> _Requirement_:
Take the lines below from the one with "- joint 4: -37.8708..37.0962" through the one with "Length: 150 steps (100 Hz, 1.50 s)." and print only them, exactly. Don't print the pictures.

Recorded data
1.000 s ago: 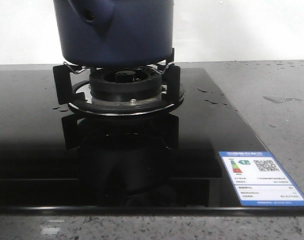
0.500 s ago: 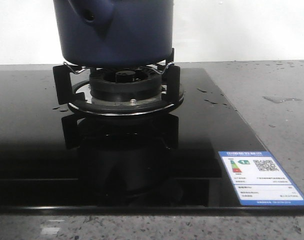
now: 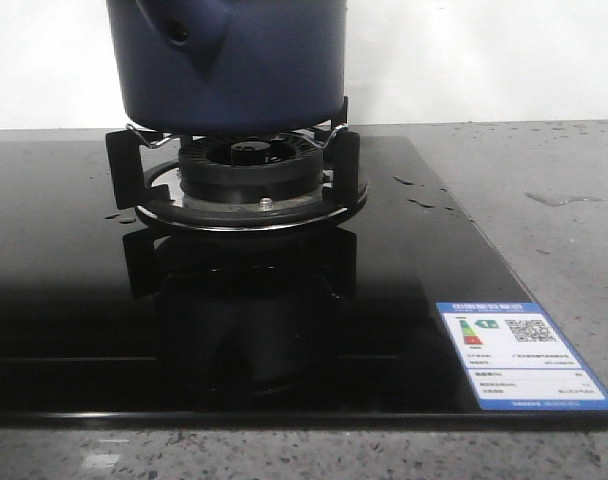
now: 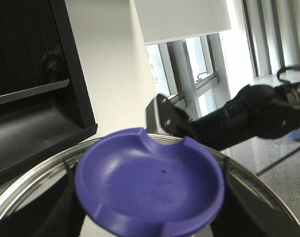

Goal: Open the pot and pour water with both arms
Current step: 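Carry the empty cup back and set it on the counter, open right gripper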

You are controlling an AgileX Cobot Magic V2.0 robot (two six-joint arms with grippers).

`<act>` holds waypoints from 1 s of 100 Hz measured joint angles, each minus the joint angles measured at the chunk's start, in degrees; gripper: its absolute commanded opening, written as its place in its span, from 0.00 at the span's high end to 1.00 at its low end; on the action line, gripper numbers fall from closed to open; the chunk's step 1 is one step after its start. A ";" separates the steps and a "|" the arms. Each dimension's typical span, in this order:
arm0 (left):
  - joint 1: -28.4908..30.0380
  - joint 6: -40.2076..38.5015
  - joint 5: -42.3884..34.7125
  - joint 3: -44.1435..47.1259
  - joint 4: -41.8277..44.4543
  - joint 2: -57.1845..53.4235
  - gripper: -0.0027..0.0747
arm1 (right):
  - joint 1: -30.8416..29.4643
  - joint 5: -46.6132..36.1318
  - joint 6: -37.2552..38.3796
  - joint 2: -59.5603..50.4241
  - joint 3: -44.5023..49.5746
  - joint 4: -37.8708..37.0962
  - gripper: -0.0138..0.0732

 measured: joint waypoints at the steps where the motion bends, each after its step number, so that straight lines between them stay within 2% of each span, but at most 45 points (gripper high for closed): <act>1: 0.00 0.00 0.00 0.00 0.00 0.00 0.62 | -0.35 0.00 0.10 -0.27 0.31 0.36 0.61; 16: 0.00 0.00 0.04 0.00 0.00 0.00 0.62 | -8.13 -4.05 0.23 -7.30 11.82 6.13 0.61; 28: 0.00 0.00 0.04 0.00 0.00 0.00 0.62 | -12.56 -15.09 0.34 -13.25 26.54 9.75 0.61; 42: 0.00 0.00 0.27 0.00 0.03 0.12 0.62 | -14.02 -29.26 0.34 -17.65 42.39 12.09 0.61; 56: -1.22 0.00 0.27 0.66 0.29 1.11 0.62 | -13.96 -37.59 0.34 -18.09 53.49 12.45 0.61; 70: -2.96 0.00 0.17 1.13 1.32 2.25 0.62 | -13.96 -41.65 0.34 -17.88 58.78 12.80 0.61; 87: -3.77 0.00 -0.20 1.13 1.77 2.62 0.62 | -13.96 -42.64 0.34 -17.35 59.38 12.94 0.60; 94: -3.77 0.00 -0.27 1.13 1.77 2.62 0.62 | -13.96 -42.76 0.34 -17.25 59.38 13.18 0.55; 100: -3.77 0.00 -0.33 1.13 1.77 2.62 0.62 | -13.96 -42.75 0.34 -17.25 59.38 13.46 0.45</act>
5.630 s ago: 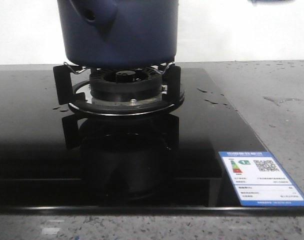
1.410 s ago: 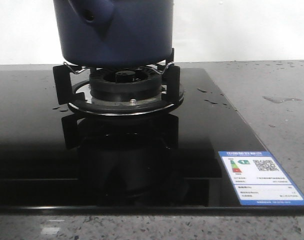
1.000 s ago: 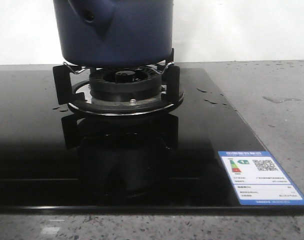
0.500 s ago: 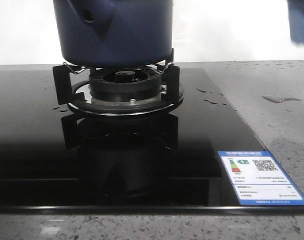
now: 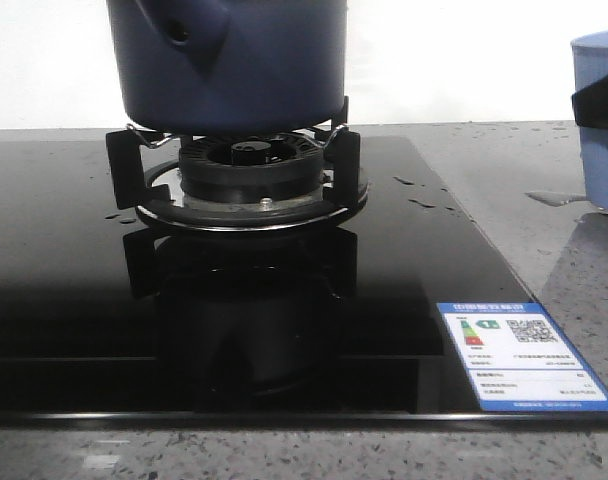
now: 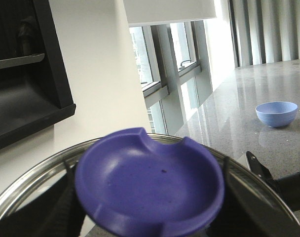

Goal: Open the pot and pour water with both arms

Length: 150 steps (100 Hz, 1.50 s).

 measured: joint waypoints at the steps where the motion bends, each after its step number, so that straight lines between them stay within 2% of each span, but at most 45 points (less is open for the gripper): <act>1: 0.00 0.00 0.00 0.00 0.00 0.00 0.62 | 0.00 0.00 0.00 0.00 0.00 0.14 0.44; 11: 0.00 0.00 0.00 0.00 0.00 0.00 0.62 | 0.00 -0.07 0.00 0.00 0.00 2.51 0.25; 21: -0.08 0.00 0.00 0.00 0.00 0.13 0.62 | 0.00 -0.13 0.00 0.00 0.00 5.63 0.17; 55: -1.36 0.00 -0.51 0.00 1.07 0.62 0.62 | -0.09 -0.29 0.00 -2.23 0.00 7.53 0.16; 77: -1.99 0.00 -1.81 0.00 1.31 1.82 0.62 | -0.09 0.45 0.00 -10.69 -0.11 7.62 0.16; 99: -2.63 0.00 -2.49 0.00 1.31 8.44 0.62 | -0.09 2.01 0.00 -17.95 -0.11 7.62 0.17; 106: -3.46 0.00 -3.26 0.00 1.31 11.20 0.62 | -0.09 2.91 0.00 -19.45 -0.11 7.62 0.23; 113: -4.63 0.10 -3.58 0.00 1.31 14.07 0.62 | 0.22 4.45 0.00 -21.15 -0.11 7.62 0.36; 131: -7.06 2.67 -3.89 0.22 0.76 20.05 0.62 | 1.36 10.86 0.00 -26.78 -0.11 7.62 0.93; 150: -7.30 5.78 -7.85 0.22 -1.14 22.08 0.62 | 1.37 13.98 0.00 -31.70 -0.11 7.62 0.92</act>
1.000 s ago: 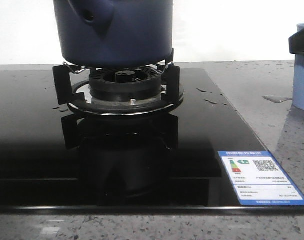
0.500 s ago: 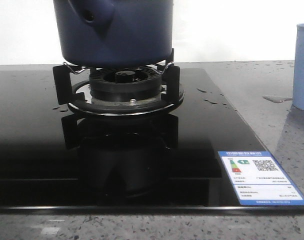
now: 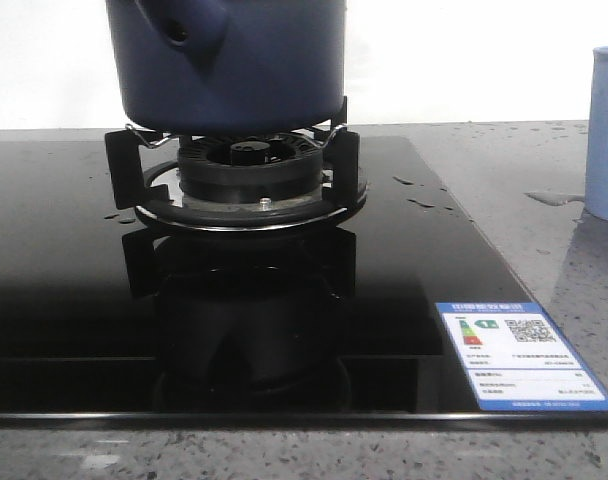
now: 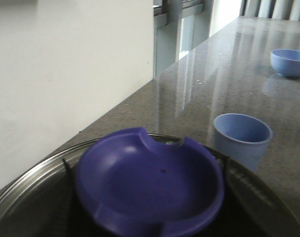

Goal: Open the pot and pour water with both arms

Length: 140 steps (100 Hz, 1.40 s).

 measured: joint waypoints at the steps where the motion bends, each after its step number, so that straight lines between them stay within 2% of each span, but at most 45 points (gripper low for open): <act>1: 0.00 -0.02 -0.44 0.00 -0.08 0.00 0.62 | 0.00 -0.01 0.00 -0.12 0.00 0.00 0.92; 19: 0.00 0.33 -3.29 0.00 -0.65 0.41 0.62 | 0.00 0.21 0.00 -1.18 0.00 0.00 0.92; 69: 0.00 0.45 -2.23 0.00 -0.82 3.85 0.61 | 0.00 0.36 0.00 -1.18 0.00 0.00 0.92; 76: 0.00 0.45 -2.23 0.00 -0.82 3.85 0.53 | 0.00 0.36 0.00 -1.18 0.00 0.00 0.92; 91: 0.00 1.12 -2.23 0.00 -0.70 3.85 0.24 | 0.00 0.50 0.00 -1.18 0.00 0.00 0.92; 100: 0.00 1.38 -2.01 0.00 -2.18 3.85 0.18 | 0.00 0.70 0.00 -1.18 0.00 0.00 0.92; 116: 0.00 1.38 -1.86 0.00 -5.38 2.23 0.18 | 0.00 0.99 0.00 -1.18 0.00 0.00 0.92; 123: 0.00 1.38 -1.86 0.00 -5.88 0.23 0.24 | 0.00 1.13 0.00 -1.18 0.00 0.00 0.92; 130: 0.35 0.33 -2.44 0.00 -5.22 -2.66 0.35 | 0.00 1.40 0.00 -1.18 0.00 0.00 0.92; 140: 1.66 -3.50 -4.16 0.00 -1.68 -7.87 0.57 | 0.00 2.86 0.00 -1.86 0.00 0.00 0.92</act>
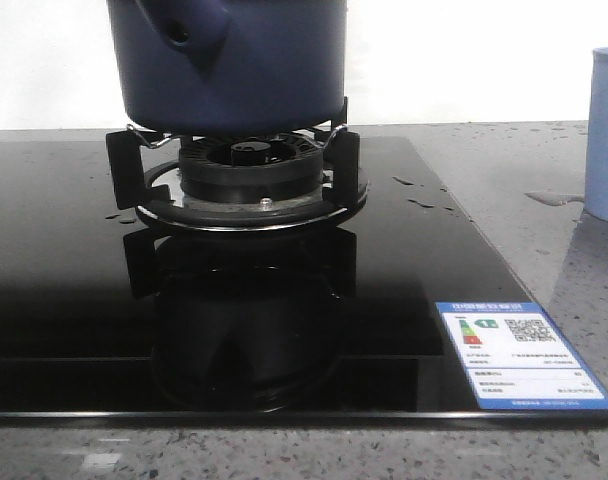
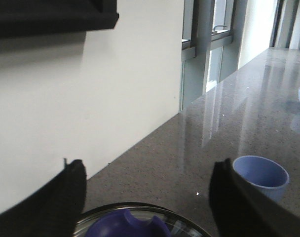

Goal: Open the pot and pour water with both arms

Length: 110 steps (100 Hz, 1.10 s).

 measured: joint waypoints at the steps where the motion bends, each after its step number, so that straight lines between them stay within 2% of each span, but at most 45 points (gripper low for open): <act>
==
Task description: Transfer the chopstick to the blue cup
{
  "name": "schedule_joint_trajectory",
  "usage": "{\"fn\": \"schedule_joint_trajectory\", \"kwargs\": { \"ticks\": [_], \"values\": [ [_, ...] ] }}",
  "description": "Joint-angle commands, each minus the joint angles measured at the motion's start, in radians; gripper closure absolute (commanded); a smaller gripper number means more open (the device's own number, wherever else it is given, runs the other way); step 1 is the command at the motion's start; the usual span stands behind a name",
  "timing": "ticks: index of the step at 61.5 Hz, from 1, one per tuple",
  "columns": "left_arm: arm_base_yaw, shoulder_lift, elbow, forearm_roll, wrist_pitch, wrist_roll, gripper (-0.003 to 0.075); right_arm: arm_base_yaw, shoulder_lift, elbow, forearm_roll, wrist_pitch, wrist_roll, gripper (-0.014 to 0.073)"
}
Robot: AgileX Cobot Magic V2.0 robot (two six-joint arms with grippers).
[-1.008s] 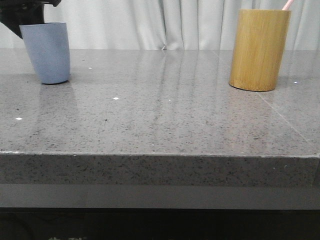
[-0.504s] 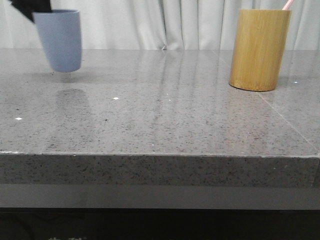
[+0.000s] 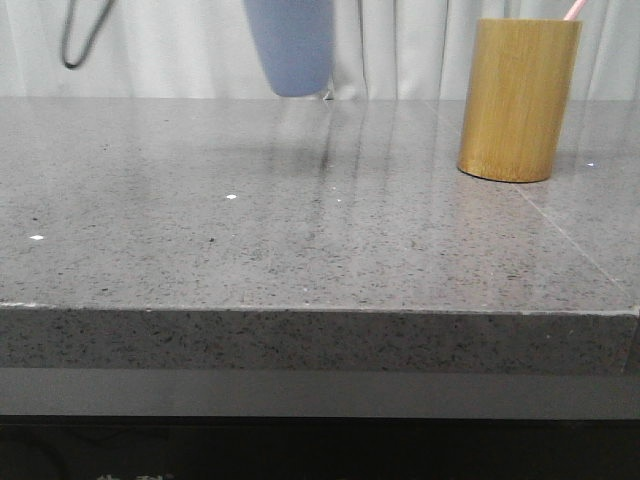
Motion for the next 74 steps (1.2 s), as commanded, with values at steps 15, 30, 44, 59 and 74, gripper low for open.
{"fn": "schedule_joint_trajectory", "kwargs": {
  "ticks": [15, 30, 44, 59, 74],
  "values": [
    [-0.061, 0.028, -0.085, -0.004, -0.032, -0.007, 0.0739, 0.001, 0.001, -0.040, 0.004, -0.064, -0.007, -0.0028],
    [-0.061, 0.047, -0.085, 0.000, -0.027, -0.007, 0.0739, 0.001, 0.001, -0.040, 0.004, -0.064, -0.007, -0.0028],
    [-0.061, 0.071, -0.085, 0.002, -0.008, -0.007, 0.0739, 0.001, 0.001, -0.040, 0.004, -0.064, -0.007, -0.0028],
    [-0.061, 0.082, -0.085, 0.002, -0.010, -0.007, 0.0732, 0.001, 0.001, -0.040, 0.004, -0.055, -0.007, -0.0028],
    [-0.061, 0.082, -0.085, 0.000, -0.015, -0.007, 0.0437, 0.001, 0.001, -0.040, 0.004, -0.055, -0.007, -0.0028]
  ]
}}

> _Solved exercise_:
  - joint 4: -37.8708..37.0962
  - gripper: -0.0138..0.0732

 measured: joint waypoints at the steps where the motion bends, each after its step number, so that straight lines between them stay within 2% of each span, but at most 45 points (gripper high for closed): <act>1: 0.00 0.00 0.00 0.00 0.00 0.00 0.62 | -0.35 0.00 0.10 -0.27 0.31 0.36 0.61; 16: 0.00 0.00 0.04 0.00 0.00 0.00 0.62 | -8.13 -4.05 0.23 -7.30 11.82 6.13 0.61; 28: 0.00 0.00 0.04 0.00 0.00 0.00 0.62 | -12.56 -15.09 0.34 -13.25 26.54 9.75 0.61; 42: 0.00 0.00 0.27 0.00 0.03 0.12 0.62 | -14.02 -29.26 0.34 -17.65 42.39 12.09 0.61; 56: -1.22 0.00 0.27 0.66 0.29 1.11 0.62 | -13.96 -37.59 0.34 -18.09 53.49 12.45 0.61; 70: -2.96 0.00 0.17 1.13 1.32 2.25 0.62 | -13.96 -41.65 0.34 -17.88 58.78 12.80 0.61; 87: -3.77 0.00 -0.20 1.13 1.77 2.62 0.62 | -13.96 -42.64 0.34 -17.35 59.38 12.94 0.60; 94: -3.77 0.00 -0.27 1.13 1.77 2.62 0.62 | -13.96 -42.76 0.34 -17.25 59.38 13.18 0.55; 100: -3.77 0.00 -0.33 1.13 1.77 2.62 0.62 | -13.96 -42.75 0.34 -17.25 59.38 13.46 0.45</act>
5.630 s ago: 
1.410 s ago: 
1.000 s ago: 
0.500 s ago: 
now: 
now: 

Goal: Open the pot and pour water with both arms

Length: 150 steps (100 Hz, 1.50 s).

No more output is expected.